Oolong tea is moderate in caffeine, sitting between green tea and coffee. A standard cup contains roughly 30 to 50 mg of caffeine, though the actual number swings widely depending on the specific variety, how it was processed, and how you brew it. That range means oolong delivers a noticeable energy lift without the intensity of coffee, which packs about 2.5 times more caffeine per cup.
How Oolong Compares to Coffee and Other Teas
Per 100 ml of brewed liquid, oolong tea contains about 16 mg of caffeine while brewed coffee contains about 42 mg. Scale that up to a typical 8-ounce mug and you’re looking at roughly 38 mg for oolong versus 100 mg for coffee. That’s a meaningful difference if you’re trying to cut back on caffeine but still want something with more presence than herbal tea.
Green tea generally falls slightly below oolong, averaging 20 to 30 mg per cup. Black tea tends to land in a similar range to oolong or slightly higher, depending on the variety. The key takeaway: oolong occupies a comfortable middle ground. You can drink three or four cups before approaching what a single large coffee delivers.
Caffeine Varies Dramatically by Variety
Not all oolong teas are created equal. Data from Taiwan’s Tea Research and Extension Station shows just how wide the range is when brewing 5 grams of leaf in a 12-ounce cup:
- High Mountain Oolong: 42 to 68 mg on the first steep
- Dong Ding Oolong: 50 to 76 mg
- Iron Goddess of Mercy (Tieguanyin): 50 to 85 mg
- Eastern Beauty: 68 to 102 mg
- Aged Oolong: 25 to 51 mg
Eastern Beauty, which is made from younger buds and undergoes heavy oxidation, can rival a cup of coffee at the top of its range. Aged oolong, on the other hand, barely registers compared to most caffeinated beverages. If caffeine sensitivity is a concern, the specific oolong you choose matters far more than the category label on the box.

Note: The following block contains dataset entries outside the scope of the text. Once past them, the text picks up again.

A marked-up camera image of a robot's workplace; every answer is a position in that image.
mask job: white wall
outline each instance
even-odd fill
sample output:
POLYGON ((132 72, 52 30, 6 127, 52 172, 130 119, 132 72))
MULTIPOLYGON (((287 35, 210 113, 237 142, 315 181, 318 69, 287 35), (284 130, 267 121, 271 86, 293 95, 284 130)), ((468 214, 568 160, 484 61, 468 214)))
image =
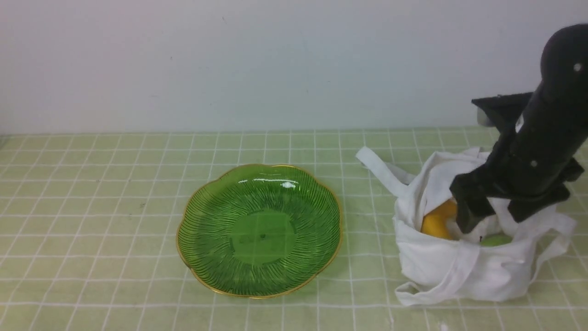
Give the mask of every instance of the white wall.
POLYGON ((474 124, 586 0, 0 0, 0 133, 474 124))

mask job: white cloth bag
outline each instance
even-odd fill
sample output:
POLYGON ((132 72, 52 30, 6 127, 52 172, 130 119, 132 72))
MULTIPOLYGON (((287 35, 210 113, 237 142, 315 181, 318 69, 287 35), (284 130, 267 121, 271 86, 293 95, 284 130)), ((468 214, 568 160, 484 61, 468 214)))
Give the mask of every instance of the white cloth bag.
POLYGON ((459 241, 420 232, 424 215, 452 198, 449 186, 455 175, 474 170, 487 156, 480 148, 460 154, 435 152, 413 176, 384 163, 367 147, 357 153, 397 197, 393 218, 396 244, 402 273, 411 280, 395 290, 401 304, 435 304, 454 298, 500 302, 523 296, 541 265, 567 251, 576 221, 550 206, 519 224, 507 210, 509 201, 497 198, 489 199, 496 215, 484 219, 468 235, 463 235, 455 222, 448 222, 459 241), (537 241, 550 230, 557 236, 535 260, 537 241), (479 244, 480 237, 501 231, 513 237, 510 244, 479 244))

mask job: tile
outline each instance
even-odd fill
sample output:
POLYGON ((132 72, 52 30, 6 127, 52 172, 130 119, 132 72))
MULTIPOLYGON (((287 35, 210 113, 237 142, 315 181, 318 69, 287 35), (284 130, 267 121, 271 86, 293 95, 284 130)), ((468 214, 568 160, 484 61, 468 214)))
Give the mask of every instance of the tile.
POLYGON ((214 156, 214 151, 191 151, 188 164, 212 164, 214 156))
POLYGON ((250 330, 281 330, 281 307, 251 307, 248 314, 250 330))
POLYGON ((292 148, 315 148, 315 136, 313 134, 293 134, 292 148))
POLYGON ((73 314, 70 330, 102 331, 108 313, 106 307, 77 307, 73 314))
POLYGON ((126 180, 131 177, 132 165, 110 165, 104 174, 104 180, 126 180))
POLYGON ((105 165, 84 165, 78 174, 78 180, 100 180, 105 171, 105 165))
POLYGON ((365 143, 369 148, 390 149, 390 136, 388 133, 366 133, 365 143))
POLYGON ((157 173, 157 179, 160 180, 180 180, 183 177, 184 165, 162 165, 157 173))
MULTIPOLYGON (((303 167, 303 169, 305 169, 306 171, 309 171, 310 167, 303 167)), ((323 176, 328 176, 328 177, 336 177, 337 179, 339 179, 339 177, 342 176, 341 165, 340 164, 317 164, 315 176, 317 176, 319 178, 322 178, 323 176)))
POLYGON ((91 151, 86 163, 88 164, 109 164, 114 151, 91 151))
POLYGON ((143 141, 144 149, 164 149, 168 143, 169 134, 148 134, 143 141))
POLYGON ((84 280, 55 280, 47 292, 45 302, 75 304, 85 283, 84 280))
POLYGON ((163 155, 164 164, 186 164, 190 157, 190 151, 165 151, 163 155))
POLYGON ((40 198, 37 201, 37 204, 33 209, 32 214, 57 215, 64 201, 64 198, 40 198))
POLYGON ((42 242, 43 237, 17 237, 8 254, 35 255, 42 242))
POLYGON ((459 309, 428 309, 427 318, 432 330, 467 331, 459 309))
POLYGON ((266 164, 288 164, 290 163, 290 152, 288 150, 269 150, 265 152, 266 164))
POLYGON ((188 150, 192 148, 192 140, 194 138, 195 136, 193 134, 172 135, 168 140, 168 149, 188 150))
POLYGON ((318 309, 310 306, 289 306, 284 309, 284 331, 316 331, 318 309))
POLYGON ((26 274, 26 270, 31 265, 30 257, 6 257, 0 268, 0 279, 20 279, 26 274))
POLYGON ((25 279, 12 295, 12 302, 41 302, 52 281, 25 279))
POLYGON ((418 150, 393 149, 392 155, 394 156, 394 163, 420 162, 418 150))
POLYGON ((1 179, 4 180, 21 180, 25 177, 29 177, 32 172, 32 167, 28 165, 9 165, 1 175, 1 179))
POLYGON ((543 309, 537 317, 543 330, 577 330, 572 312, 567 309, 543 309))
POLYGON ((154 280, 147 303, 177 303, 182 284, 182 280, 154 280))
POLYGON ((199 307, 180 307, 176 318, 176 327, 174 330, 193 330, 195 325, 208 327, 211 322, 212 309, 199 307))
POLYGON ((264 149, 265 137, 266 135, 264 134, 245 134, 243 135, 241 149, 264 149))
POLYGON ((121 198, 116 208, 117 214, 123 214, 127 216, 139 215, 143 213, 143 209, 147 205, 146 198, 121 198))
POLYGON ((156 257, 129 257, 122 278, 150 279, 156 262, 156 257))
POLYGON ((84 164, 88 155, 89 151, 67 151, 61 164, 84 164))
POLYGON ((79 229, 79 234, 104 234, 110 220, 111 216, 86 216, 79 229))
POLYGON ((125 264, 124 257, 97 257, 92 273, 91 279, 117 279, 125 264))
POLYGON ((106 236, 104 238, 104 244, 100 249, 101 256, 124 256, 127 254, 129 249, 131 249, 131 245, 133 242, 133 238, 129 237, 112 237, 106 236))
POLYGON ((386 307, 355 309, 355 324, 356 331, 393 330, 390 313, 386 307))
POLYGON ((163 150, 141 150, 136 163, 160 164, 163 159, 163 153, 163 150))
POLYGON ((351 256, 353 279, 383 277, 382 258, 379 256, 351 256))
POLYGON ((32 165, 37 163, 37 159, 39 159, 40 156, 41 152, 39 151, 17 151, 12 163, 32 165))
POLYGON ((372 188, 370 182, 364 179, 343 179, 345 194, 347 195, 370 195, 372 188))
POLYGON ((197 134, 194 137, 192 149, 214 149, 216 146, 216 140, 220 140, 221 135, 200 135, 197 134))
POLYGON ((45 189, 45 182, 43 181, 30 181, 30 182, 22 182, 17 183, 20 188, 16 192, 16 194, 10 195, 8 197, 40 197, 45 189))
POLYGON ((427 316, 422 308, 392 309, 395 330, 429 330, 427 316))
POLYGON ((102 236, 77 237, 73 241, 70 255, 96 255, 102 243, 102 236))
POLYGON ((153 184, 153 181, 127 182, 125 190, 123 191, 122 195, 127 197, 147 197, 151 192, 153 184))
POLYGON ((212 304, 215 293, 200 284, 191 274, 188 277, 191 279, 188 279, 184 284, 180 302, 183 304, 212 304))
POLYGON ((140 216, 113 216, 108 234, 135 234, 140 222, 140 216))
POLYGON ((387 304, 387 293, 384 280, 356 280, 353 282, 354 304, 358 306, 369 304, 387 304))
POLYGON ((138 164, 131 172, 131 180, 153 180, 157 175, 158 165, 138 164))
POLYGON ((265 151, 263 150, 245 150, 241 151, 239 159, 240 164, 263 163, 265 151))
MULTIPOLYGON (((17 181, 7 181, 7 182, 3 182, 2 186, 0 186, 0 197, 4 197, 4 198, 11 198, 13 196, 16 195, 16 191, 19 190, 19 188, 21 187, 21 185, 24 184, 28 184, 27 182, 17 182, 17 181)), ((34 192, 36 194, 40 194, 41 191, 43 190, 42 186, 42 182, 33 182, 32 185, 29 184, 31 187, 31 189, 34 190, 34 192)), ((28 192, 25 192, 25 194, 18 194, 17 196, 29 196, 28 192)))
POLYGON ((47 237, 39 250, 39 254, 66 255, 73 240, 74 237, 72 236, 47 237))
POLYGON ((63 257, 37 257, 33 260, 26 278, 54 278, 63 260, 63 257))
POLYGON ((79 165, 61 165, 51 175, 51 180, 71 180, 76 179, 78 173, 82 170, 79 165))
POLYGON ((30 216, 21 234, 46 234, 55 218, 52 216, 30 216))
POLYGON ((175 198, 149 198, 145 206, 146 215, 170 214, 175 198))
POLYGON ((586 305, 588 297, 588 279, 584 278, 578 282, 566 282, 560 284, 567 301, 572 307, 581 307, 586 305))
POLYGON ((242 331, 245 325, 247 308, 216 307, 210 331, 242 331))
POLYGON ((110 282, 88 282, 82 292, 80 303, 84 304, 110 304, 116 281, 110 282))
POLYGON ((140 331, 171 330, 176 317, 176 307, 148 307, 145 308, 141 320, 140 331))
POLYGON ((97 181, 77 181, 70 192, 71 197, 93 197, 100 183, 97 181))
POLYGON ((119 198, 94 198, 88 210, 89 214, 114 214, 119 198))
POLYGON ((143 135, 123 135, 118 144, 120 149, 139 149, 143 143, 143 135))
POLYGON ((138 234, 165 234, 168 224, 168 216, 143 216, 138 234))
POLYGON ((319 326, 321 330, 353 331, 353 309, 319 308, 319 326))
POLYGON ((372 233, 348 233, 349 250, 353 254, 380 254, 380 246, 377 234, 372 233))
POLYGON ((119 140, 122 140, 120 135, 99 135, 94 144, 94 150, 113 150, 118 146, 119 140))
POLYGON ((315 151, 314 150, 290 150, 290 162, 292 164, 314 163, 315 162, 315 151))
POLYGON ((124 181, 108 181, 103 180, 98 186, 96 197, 120 197, 125 189, 126 182, 124 181))
POLYGON ((341 151, 340 150, 317 150, 315 155, 316 155, 316 162, 318 162, 318 163, 340 163, 341 162, 341 151))
POLYGON ((72 150, 89 150, 98 139, 95 135, 76 135, 69 146, 72 150))
POLYGON ((384 257, 384 270, 386 278, 390 280, 404 280, 405 276, 402 274, 402 267, 398 257, 384 257))
POLYGON ((551 259, 550 264, 559 280, 588 279, 588 271, 577 257, 559 256, 551 259))
POLYGON ((35 304, 23 304, 9 306, 6 310, 4 320, 2 320, 1 330, 4 331, 23 331, 29 330, 30 325, 35 318, 38 310, 35 304))
POLYGON ((35 207, 36 199, 14 198, 4 211, 4 215, 28 215, 35 207))
POLYGON ((63 268, 61 268, 61 272, 59 272, 59 278, 85 279, 88 277, 93 263, 93 257, 67 257, 65 259, 63 268))
POLYGON ((145 302, 149 282, 122 281, 114 294, 114 304, 142 304, 145 302))
POLYGON ((376 232, 376 222, 372 215, 345 214, 343 223, 349 232, 376 232))
POLYGON ((112 156, 112 164, 117 164, 119 165, 119 167, 124 166, 122 166, 121 164, 135 164, 135 160, 137 160, 138 155, 138 150, 115 151, 114 155, 112 156))
POLYGON ((50 181, 43 192, 44 197, 66 197, 73 186, 71 181, 50 181))
POLYGON ((136 330, 143 308, 113 308, 102 331, 136 330))
POLYGON ((319 279, 319 303, 352 304, 351 282, 348 280, 319 279))
POLYGON ((163 244, 163 236, 156 237, 136 237, 135 242, 131 248, 131 256, 138 255, 159 255, 161 245, 163 244))

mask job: green tiled table surface
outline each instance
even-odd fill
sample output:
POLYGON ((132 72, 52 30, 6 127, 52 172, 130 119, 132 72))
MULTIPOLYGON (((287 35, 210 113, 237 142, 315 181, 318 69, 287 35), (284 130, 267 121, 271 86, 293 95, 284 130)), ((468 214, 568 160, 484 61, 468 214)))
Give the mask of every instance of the green tiled table surface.
MULTIPOLYGON (((355 159, 366 145, 417 173, 434 151, 489 148, 494 129, 31 135, 0 148, 0 330, 588 330, 588 177, 560 210, 565 256, 525 297, 402 307, 393 197, 355 159), (341 198, 345 242, 290 295, 214 294, 181 262, 189 196, 238 164, 291 163, 341 198)), ((588 148, 577 155, 588 166, 588 148)), ((544 247, 547 241, 541 242, 544 247)))

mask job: green fruit
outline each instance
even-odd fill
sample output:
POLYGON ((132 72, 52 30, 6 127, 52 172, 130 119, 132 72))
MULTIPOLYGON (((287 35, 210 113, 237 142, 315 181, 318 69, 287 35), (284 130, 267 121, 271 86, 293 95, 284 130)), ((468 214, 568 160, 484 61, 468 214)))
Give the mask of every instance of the green fruit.
POLYGON ((487 236, 486 238, 482 239, 482 241, 480 241, 480 245, 482 246, 486 246, 486 247, 494 247, 494 246, 500 246, 500 245, 506 245, 506 244, 510 244, 510 242, 513 239, 505 234, 493 234, 490 236, 487 236))

Why Roasting and Leaf Age Matter
Two factors have an outsized effect on how much caffeine ends up in your cup. The first is roasting. When tea leaves are roasted at high temperatures, caffeine sublimates, meaning it converts directly from a solid into a gas and escapes into the air. Tea roasting rooms actually develop visible caffeine crystals on their walls and ceilings. The practical result: heavily roasted oolongs like traditional Dong Ding carry less caffeine than their lightly roasted or unroasted counterparts.

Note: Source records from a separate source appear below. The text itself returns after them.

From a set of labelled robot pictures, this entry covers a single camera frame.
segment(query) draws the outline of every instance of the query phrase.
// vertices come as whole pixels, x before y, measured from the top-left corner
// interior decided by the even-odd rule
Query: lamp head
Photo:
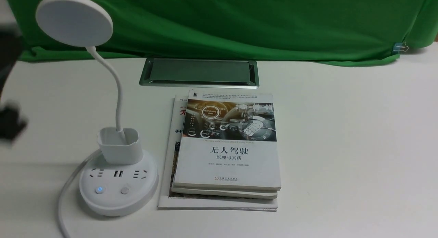
[[[74,47],[95,47],[113,35],[108,12],[91,0],[42,0],[36,22],[48,36]]]

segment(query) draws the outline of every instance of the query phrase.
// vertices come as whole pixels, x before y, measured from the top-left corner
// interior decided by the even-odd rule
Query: white table surface
[[[82,208],[78,181],[63,212],[72,237],[433,237],[438,233],[438,44],[391,65],[343,68],[258,62],[273,93],[283,188],[276,213],[158,211],[158,193],[123,218]],[[172,98],[189,88],[138,85],[144,59],[110,60],[125,89],[122,125],[136,128],[163,172]],[[60,237],[58,193],[114,124],[116,87],[96,61],[17,63],[2,102],[29,118],[0,145],[2,237]]]

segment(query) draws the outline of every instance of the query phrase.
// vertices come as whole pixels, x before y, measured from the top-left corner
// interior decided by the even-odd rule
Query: black object
[[[22,52],[18,37],[0,32],[0,98],[6,79]],[[20,119],[19,106],[8,104],[0,106],[0,139],[12,142],[27,126],[26,120]]]
[[[13,105],[7,105],[0,110],[0,139],[14,141],[26,128],[27,121],[19,118],[19,109]]]

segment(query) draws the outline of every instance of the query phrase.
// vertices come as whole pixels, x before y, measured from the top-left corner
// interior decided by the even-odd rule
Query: book stack
[[[158,209],[276,211],[272,95],[176,96]]]

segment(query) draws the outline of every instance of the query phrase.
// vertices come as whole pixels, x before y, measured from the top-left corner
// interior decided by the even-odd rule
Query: green cloth
[[[50,39],[36,24],[41,0],[8,0],[28,50],[25,61],[91,56]],[[438,0],[92,0],[111,15],[104,57],[392,62],[395,43],[430,45]]]

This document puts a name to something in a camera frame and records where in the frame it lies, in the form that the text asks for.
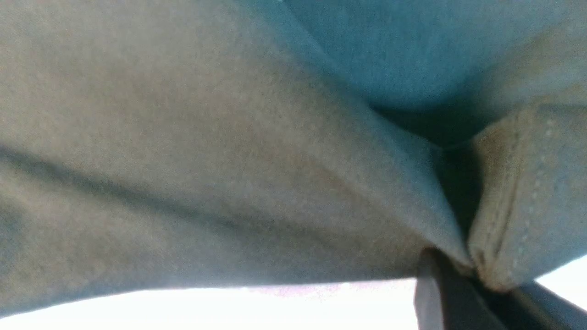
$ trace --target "pants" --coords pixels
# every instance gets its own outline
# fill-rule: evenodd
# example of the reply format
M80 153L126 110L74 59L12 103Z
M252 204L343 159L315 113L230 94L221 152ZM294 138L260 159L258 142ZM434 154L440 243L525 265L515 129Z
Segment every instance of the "pants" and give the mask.
M337 44L305 1L0 4L0 315L406 277L426 247L505 291L587 253L579 5L461 72L402 53L409 26ZM325 22L361 25L341 8Z

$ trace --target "white light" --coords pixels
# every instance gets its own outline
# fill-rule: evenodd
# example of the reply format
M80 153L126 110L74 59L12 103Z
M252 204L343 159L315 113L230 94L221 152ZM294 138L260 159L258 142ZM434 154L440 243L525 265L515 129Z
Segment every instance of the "white light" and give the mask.
M562 298L587 311L587 255L536 281Z
M58 305L0 320L0 328L58 325L61 329L142 324L174 329L256 329L276 326L388 326L417 329L413 307L416 280L353 282L247 289L140 291Z

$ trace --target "gray fabric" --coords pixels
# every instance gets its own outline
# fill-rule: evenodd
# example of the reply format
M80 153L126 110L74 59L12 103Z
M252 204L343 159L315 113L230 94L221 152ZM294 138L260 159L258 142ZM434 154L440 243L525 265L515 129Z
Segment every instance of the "gray fabric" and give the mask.
M2 312L470 265L433 147L231 1L2 4Z
M586 110L530 107L474 141L484 185L469 248L488 287L506 291L587 255Z

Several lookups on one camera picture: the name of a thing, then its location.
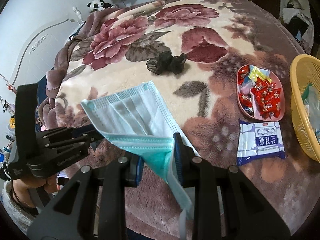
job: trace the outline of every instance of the face mask
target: face mask
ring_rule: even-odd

The second factor is leaf maturity. Tea plants concentrate caffeine in their youngest growth as a natural insect deterrent. Oolongs made primarily from tender buds and first leaves, like Eastern Beauty, tend to be more caffeinated than those harvested from mature leaves further down the branch. Teas harvested earlier in the spring also tend to be more potent than later-season pickings.

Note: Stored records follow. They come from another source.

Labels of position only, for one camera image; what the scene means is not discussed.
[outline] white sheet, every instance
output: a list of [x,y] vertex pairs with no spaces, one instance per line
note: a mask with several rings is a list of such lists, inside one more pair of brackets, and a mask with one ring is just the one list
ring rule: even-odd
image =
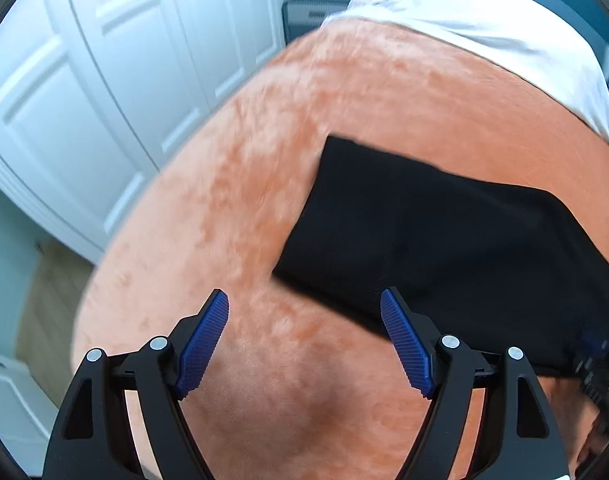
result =
[[329,16],[392,22],[485,57],[537,86],[609,143],[609,91],[593,50],[532,0],[351,0]]

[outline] metal screw head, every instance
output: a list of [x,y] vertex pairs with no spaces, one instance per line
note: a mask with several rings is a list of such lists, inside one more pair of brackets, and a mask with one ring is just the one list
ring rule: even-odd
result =
[[460,340],[454,335],[445,335],[442,338],[442,344],[447,348],[458,348],[460,346]]
[[151,339],[149,346],[153,350],[162,350],[167,345],[167,338],[165,337],[156,337],[155,339]]
[[102,350],[100,350],[99,348],[94,348],[87,352],[87,361],[91,361],[92,363],[94,363],[101,357],[102,357]]
[[515,359],[516,361],[520,361],[520,359],[522,359],[524,357],[524,352],[521,351],[521,349],[518,348],[517,346],[511,346],[511,348],[508,349],[508,354],[511,358]]

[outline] blue textured grip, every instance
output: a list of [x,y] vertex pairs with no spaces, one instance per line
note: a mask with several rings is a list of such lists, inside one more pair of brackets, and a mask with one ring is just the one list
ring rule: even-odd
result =
[[200,386],[200,381],[214,354],[222,330],[229,319],[229,298],[222,291],[207,307],[191,339],[180,354],[176,392],[180,399]]
[[430,397],[435,383],[431,378],[429,355],[389,289],[380,297],[380,313],[409,383],[419,389],[424,397]]

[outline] blanket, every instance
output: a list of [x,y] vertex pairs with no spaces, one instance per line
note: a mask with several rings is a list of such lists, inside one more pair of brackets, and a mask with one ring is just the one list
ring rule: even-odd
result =
[[[545,189],[609,261],[609,146],[540,89],[486,59],[392,24],[337,20],[251,78],[152,183],[76,316],[72,366],[139,349],[231,301],[200,387],[182,402],[216,478],[382,480],[399,471],[427,401],[390,342],[271,277],[329,132],[478,180]],[[543,380],[569,460],[595,412]],[[453,478],[473,450],[476,391]],[[134,437],[155,469],[137,396]]]

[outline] wooden floor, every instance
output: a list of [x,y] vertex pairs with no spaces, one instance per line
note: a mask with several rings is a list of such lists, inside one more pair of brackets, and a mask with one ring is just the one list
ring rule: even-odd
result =
[[44,254],[20,322],[16,356],[56,406],[73,374],[70,347],[73,321],[93,265],[55,239]]

Brewing Method Changes Your Intake
How you prepare oolong has as much influence on caffeine as the leaf itself. A single Western-style steep of five minutes extracts roughly 70% of the available caffeine. Push that to ten minutes and you’ll pull out closer to 90%.
If you brew gongfu style, using a small vessel with a high leaf-to-water ratio and multiple short infusions, the math gets more interesting. Research by Zhang (2020) found that the first five gongfu infusions of oolong yielded a total of about 151 mg of caffeine. That’s comparable to a cup of coffee, but spread across five small pours over 20 to 30 minutes. Your body absorbs the caffeine more gradually, which many people experience as a smoother, longer-lasting alertness rather than a sharp spike.
Each successive steep delivers less caffeine. Using the Taiwanese research as a guide, the second steep typically contains about half the caffeine of the first, and the third steep drops to roughly a quarter. If you stop after two or three steeps, your total intake stays well within the moderate range.
How Many Cups You Can Safely Drink
The FDA considers up to 400 mg of caffeine per day safe for most healthy adults, a threshold confirmed by a 2017 systematic review. At 30 to 50 mg per standard cup, you could drink 8 to 12 cups of oolong before hitting that ceiling. Even with a higher-caffeine variety like Eastern Beauty, you’d have room for four to five cups.
For people who are pregnant, breastfeeding, or sensitive to stimulants, the threshold is lower, typically around 200 mg per day. Choosing a roasted or aged oolong and limiting yourself to two or three cups keeps intake comfortably within that range. If you’re switching from coffee to oolong specifically to reduce caffeine, you’ll cut your intake by more than half without giving up the ritual of a warm, complex cup.